A commit in git contains important meta data: comment on the change, author of the change, committer of the change (not necessarily the same person!). All branches and commits together form a directed acyclic graph that displays parallel development on each of the projects repositories. Repository (or repo) is a git tree that contains one or more branches. gitk allows me to see easily who is doing what in the project. It shows the distribution and parallelism for tasks and people working in the project. Traditional centralized version control tools do not show the parallelism aspect easily.
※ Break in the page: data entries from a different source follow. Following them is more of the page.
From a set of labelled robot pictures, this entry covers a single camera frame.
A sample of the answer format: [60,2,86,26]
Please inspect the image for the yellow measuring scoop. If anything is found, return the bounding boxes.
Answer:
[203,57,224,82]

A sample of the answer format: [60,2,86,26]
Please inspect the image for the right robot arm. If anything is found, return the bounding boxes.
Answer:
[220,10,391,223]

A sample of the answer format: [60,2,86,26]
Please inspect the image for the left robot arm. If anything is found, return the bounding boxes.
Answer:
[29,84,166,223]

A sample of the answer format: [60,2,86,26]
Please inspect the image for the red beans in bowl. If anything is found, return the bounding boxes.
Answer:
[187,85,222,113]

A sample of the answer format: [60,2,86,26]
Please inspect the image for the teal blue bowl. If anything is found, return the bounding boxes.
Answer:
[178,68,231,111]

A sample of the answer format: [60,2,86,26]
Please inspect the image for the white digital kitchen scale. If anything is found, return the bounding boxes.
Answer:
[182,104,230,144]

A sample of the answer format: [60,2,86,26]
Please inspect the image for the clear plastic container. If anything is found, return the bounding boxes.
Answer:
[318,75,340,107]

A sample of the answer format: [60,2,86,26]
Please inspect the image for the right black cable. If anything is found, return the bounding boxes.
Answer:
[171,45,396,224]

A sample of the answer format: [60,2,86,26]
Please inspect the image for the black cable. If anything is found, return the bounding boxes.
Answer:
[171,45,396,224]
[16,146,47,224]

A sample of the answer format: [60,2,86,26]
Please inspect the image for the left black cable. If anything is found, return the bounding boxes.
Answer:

2. Developer branches, repositories and merging

Each developer has a separate repository that contains the full version history of the project. Each repository may contain several branches. In our project there are approximately 10 branches, but we mostly look at only a few of them. Each developer has a master branch that is the latest good version of the project. In addition, we have several topic branches (git terminology) that contain on-going work on specific features that are not yet ready to be merged into developers master branches. In the picture there are 3 master branches (tero/master, kulmal34/master and shd/master (me)) and one topic branch (tero/messaging).

Changes between repositories are merged to drive the project forward. As an example, if I decided that Tero's messaging topic branch was mature enough for my master branch, I would merge it to mine. Or more likely, I would ask Tero to merge it into his master branch, after which I would merge his master with mine. Merging is easy and fast with git:

$ git pull tero messaging

It is as simple as that. Almost all the merges we do are conflict free, but sometimes we have to fix some merging conflicts by hand:

$ git pull tero messaging
...
Auto-merging FILENAME
CONFLICT (content): Merge conflict in FILENAME
Automatic merge failed; fix conflicts and then commit the result.
$ edit FILENAME (fix merge conflict by hand)
$ git add FILENAME
$ git commit (edit changelog entry)
Creating a new branch is trivial:

$ git checkout -b new-branch
$ start editing && commiting

Switching between branches is easy:

$ git checkout master
$ git checkout any-other-branch

As each repository contains the full version history, changing a branch, merging a branch, creating a branch is very fast. git makes these operations in less than a second for a medium sized project. Merging branches is so easy and fast in git that it becomes a natural workmodel for developing new features.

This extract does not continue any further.